T41C-4654:
GPS Measurements of Interseismic,Coseismic, and Postseismic Deformation in Puysegur Subduction Zone, New Zealand

Thursday, 18 December 2014
Nicholas Benz1, Laura M Wallace2, Sigrun Hreinsdottir3, Paul H Denys4 and Christopher F Pearson4, (1)University of Texas at Austin, Austin, TX, United States, (2)University of Texas at Austin, Institute for Geophysics, Austin, TX, United States, (3)GNS Science-Institute of Geological and Nuclear Sciences Ltd, Lower Hutt, New Zealand, (4)University of Otago, Dunedin, New Zealand
Abstract:
A combination of continuous and campaign style geodetic measurements from sites on the South Island of New Zealand help us to constrain long-term and short-term deformation adjacent to the Puysegur subduction zone, offshore Fiordland, New Zealand. We update an elastic block model for the region that consists of an array of microplates bounded by active faults. We invert GPS velocities, and long-term fault slip rates and earthquake slip vectors for tectonic block rotations, fault coupling coefficients, and permanent block strain. Three large subduction interface earthquakes, 2003 Secretary Island (Mw 7.2), 2007 George Sound (Mw 6.7), and 2009 Dusky Sound (Mw 7.8) complicate interpretation of the GPS time series over the last decade in the Fiordland region. To deal with this, we also conduct time-dependent inversions for coseismic and postseismic slip in those earthquakes using TDefnode (McCaffrey, 2009), fitting the campaign and continuous GPS timeseries with the best-fitting coseismic and postseismic slip models for those events.
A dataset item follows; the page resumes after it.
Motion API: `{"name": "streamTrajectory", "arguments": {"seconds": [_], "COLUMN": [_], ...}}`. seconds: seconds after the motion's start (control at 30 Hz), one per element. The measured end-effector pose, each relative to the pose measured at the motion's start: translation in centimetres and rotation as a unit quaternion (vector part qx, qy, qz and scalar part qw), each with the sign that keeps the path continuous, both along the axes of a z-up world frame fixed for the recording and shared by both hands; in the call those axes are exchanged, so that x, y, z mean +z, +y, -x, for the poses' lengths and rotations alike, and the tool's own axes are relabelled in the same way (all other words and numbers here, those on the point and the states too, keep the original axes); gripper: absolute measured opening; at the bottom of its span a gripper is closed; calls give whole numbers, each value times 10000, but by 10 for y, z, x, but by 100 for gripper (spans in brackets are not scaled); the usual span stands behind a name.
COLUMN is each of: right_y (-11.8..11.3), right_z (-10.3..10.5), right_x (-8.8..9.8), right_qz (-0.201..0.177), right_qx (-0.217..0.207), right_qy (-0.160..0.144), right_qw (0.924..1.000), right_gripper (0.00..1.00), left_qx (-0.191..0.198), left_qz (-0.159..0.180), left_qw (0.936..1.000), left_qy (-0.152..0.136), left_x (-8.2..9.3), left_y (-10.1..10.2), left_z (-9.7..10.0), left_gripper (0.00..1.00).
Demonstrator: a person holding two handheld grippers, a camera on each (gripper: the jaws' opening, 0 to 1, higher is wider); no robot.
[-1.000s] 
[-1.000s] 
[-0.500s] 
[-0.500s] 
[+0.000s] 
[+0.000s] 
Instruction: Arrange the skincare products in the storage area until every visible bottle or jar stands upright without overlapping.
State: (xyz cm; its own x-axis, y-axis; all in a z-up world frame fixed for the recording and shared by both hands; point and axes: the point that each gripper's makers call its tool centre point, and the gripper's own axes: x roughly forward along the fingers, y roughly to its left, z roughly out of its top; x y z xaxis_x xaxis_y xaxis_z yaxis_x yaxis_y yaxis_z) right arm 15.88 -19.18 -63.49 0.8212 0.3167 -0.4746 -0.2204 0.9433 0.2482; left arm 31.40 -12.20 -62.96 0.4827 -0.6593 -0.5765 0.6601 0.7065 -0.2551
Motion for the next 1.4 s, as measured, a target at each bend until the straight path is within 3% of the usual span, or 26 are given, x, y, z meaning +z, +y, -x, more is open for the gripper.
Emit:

We evaluate the interseismic coupling model for the Puysegur subduction zone in the context of the recent earthquakes, and in particular find that the source region of the Mw 7.8 Dusky Sound earthquake was interseismically coupled prior to 2009. Overall, the campaign and continuous GPS are well-fit by a partially locked subduction interface undergoing seismic and aseismic slip as well as distributed (likely permanent) deformation east of the main plate boundary fault.